**EXERCISE**
Retype each record exactly, please. Skip none.

Collected data:

- Opening Delimiter -

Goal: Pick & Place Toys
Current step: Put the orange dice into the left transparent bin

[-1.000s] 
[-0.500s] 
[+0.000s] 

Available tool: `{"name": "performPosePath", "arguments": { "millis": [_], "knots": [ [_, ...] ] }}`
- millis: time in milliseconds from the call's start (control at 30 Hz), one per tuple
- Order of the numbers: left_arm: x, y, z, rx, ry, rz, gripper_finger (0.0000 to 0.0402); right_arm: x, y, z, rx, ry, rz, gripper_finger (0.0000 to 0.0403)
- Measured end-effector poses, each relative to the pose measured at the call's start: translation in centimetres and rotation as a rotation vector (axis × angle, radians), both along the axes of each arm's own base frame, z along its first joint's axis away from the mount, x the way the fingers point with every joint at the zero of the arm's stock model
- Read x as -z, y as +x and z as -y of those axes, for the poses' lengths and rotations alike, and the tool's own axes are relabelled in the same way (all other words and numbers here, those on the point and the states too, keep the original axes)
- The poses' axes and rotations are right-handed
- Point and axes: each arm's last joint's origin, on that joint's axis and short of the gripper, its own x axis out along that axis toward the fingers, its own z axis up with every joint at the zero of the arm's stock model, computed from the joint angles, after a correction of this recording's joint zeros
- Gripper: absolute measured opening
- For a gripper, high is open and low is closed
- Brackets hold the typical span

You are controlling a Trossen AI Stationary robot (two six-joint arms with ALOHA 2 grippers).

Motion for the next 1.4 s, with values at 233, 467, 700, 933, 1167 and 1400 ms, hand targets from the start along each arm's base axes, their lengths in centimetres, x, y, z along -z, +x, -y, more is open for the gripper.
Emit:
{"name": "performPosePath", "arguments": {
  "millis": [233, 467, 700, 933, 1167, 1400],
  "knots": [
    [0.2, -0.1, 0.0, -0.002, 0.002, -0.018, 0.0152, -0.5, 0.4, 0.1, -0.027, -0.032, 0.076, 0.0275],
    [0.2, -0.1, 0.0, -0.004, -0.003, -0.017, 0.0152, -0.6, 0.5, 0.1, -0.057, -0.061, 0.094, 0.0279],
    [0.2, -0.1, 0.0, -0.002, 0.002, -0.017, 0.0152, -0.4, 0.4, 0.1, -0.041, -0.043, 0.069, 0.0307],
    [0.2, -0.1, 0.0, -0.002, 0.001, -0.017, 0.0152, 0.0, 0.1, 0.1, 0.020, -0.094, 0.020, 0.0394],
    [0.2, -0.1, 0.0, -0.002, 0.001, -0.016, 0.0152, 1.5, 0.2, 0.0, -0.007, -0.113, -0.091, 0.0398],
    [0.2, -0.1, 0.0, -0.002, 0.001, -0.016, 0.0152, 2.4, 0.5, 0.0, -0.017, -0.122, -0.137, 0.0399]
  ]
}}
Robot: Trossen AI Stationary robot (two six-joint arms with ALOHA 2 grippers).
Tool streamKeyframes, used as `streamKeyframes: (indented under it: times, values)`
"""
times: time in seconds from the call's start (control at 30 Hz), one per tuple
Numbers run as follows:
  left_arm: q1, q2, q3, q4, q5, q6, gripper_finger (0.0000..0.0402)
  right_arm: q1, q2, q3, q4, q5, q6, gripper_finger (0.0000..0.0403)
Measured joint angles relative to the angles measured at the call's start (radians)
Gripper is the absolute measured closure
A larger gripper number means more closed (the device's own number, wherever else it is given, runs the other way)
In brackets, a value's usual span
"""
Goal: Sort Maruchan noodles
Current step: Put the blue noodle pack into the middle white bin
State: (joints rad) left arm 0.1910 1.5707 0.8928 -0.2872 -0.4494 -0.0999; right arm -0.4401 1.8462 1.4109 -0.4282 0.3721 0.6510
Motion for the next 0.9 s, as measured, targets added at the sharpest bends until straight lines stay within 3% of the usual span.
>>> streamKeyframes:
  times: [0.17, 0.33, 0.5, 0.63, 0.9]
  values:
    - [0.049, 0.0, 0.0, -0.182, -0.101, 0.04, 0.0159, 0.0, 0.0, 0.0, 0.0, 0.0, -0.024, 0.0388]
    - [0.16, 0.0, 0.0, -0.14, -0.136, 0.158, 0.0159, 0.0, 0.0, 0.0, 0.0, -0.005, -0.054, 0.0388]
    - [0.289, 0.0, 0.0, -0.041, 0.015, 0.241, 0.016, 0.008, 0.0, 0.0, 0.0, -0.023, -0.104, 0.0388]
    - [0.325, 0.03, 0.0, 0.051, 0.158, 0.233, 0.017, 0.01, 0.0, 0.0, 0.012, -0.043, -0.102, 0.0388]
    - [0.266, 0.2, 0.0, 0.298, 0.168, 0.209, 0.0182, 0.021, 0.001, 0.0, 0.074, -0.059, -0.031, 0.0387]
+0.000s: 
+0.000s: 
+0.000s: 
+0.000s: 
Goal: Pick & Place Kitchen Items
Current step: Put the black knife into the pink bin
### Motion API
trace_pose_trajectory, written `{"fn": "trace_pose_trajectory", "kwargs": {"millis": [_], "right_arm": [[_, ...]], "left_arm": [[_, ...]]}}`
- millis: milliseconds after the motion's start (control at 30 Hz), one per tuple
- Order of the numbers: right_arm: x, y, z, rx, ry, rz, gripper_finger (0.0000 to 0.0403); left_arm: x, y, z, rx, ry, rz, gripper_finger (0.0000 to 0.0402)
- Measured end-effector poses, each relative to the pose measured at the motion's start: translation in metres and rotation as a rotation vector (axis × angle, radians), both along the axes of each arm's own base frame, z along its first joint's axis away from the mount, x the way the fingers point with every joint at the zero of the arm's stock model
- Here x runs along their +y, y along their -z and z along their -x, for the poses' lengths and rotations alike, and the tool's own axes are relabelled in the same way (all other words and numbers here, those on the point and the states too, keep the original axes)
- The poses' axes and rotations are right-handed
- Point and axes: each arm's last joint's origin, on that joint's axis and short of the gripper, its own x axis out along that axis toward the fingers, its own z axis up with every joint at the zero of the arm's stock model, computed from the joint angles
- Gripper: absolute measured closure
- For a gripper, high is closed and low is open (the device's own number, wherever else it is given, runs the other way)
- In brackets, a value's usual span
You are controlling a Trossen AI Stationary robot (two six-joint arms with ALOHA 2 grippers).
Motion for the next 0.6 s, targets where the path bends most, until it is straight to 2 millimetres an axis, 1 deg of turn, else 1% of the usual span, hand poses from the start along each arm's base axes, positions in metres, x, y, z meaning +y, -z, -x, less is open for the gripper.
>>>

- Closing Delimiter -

**TASK OUTPUT**
Goal: Pick & Place Toys
Current step: Put the orange dice into the left transparent bin

[-1.000s] 
[-0.500s] 
[+0.000s] 

Available tool: `{"name": "performPosePath", "arguments": { "millis": [_], "knots": [ [_, ...] ] }}`
- millis: time in milliseconds from the call's start (control at 30 Hz), one per tuple
- Order of the numbers: left_arm: x, y, z, rx, ry, rz, gripper_finger (0.0000 to 0.0402); right_arm: x, y, z, rx, ry, rz, gripper_finger (0.0000 to 0.0403)
- Measured end-effector poses, each relative to the pose measured at the call's start: translation in centimetres and rotation as a rotation vector (axis × angle, radians), both along the axes of each arm's own base frame, z along its first joint's axis away from the mount, x the way the fingers point with every joint at the zero of the arm's stock model
- Read x as -z, y as +x and z as -y of those axes, for the poses' lengths and rotations alike, and the tool's own axes are relabelled in the same way (all other words and numbers here, those on the point and the states too, keep the original axes)
- The poses' axes and rotations are right-handed
- Point and axes: each arm's last joint's origin, on that joint's axis and short of the gripper, its own x axis out along that axis toward the fingers, its own z axis up with every joint at the zero of the arm's stock model, computed from the joint angles, after a correction of this recording's joint zeros
- Gripper: absolute measured opening
- For a gripper, high is open and low is closed
- Brackets hold the typical span

You are controlling a Trossen AI Stationary robot (two six-joint arms with ALOHA 2 grippers).

Motion for the next 1.4 s, with values at 233, 467, 700, 933, 1167 and 1400 ms, hand targets from the start along each arm's base axes, their lengths in centimetres, x, y, z along -z, +x, -y, more is open for the gripper.
Emit:
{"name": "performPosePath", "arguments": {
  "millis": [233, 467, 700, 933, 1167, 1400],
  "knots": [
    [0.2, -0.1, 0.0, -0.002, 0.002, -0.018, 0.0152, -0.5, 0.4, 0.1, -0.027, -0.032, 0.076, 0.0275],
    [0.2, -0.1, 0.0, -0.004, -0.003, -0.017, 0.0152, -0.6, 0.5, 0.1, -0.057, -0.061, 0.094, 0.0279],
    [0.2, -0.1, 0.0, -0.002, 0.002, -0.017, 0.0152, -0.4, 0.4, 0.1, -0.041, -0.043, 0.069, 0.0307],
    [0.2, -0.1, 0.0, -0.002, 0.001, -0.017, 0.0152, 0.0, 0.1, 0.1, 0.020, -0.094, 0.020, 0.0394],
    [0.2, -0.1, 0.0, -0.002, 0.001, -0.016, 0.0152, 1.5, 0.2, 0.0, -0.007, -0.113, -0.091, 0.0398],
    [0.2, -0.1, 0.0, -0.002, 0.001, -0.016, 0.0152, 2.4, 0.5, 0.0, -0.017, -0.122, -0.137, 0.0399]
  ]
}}
Robot: Trossen AI Stationary robot (two six-joint arms with ALOHA 2 grippers).
Tool streamKeyframes, used as `streamKeyframes: (indented under it: times, values)`
"""
times: time in seconds from the call's start (control at 30 Hz), one per tuple
Numbers run as follows:
  left_arm: q1, q2, q3, q4, q5, q6, gripper_finger (0.0000..0.0402)
  right_arm: q1, q2, q3, q4, q5, q6, gripper_finger (0.0000..0.0403)
Measured joint angles relative to the angles measured at the call's start (radians)
Gripper is the absolute measured closure
A larger gripper number means more closed (the device's own number, wherever else it is given, runs the other way)
In brackets, a value's usual span
"""
Goal: Sort Maruchan noodles
Current step: Put the blue noodle pack into the middle white bin
State: (joints rad) left arm 0.1910 1.5707 0.8928 -0.2872 -0.4494 -0.0999; right arm -0.4401 1.8462 1.4109 -0.4282 0.3721 0.6510
Motion for the next 0.9 s, as measured, targets added at the sharpest bends until straight lines stay within 3% of the usual span.
>>> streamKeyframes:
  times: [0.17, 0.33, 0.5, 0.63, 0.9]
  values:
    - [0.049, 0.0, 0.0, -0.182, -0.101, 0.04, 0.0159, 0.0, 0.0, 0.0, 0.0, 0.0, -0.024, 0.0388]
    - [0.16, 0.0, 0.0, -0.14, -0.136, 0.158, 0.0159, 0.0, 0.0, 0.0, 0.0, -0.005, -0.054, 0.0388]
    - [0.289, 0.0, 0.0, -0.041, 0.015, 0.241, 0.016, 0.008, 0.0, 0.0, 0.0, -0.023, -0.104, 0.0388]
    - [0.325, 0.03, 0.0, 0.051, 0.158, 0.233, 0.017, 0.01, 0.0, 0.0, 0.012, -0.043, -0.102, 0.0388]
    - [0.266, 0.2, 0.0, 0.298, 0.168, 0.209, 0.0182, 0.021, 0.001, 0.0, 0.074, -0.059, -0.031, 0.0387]
+0.000s: 
+0.000s: 
+0.000s: 
+0.000s: 
Goal: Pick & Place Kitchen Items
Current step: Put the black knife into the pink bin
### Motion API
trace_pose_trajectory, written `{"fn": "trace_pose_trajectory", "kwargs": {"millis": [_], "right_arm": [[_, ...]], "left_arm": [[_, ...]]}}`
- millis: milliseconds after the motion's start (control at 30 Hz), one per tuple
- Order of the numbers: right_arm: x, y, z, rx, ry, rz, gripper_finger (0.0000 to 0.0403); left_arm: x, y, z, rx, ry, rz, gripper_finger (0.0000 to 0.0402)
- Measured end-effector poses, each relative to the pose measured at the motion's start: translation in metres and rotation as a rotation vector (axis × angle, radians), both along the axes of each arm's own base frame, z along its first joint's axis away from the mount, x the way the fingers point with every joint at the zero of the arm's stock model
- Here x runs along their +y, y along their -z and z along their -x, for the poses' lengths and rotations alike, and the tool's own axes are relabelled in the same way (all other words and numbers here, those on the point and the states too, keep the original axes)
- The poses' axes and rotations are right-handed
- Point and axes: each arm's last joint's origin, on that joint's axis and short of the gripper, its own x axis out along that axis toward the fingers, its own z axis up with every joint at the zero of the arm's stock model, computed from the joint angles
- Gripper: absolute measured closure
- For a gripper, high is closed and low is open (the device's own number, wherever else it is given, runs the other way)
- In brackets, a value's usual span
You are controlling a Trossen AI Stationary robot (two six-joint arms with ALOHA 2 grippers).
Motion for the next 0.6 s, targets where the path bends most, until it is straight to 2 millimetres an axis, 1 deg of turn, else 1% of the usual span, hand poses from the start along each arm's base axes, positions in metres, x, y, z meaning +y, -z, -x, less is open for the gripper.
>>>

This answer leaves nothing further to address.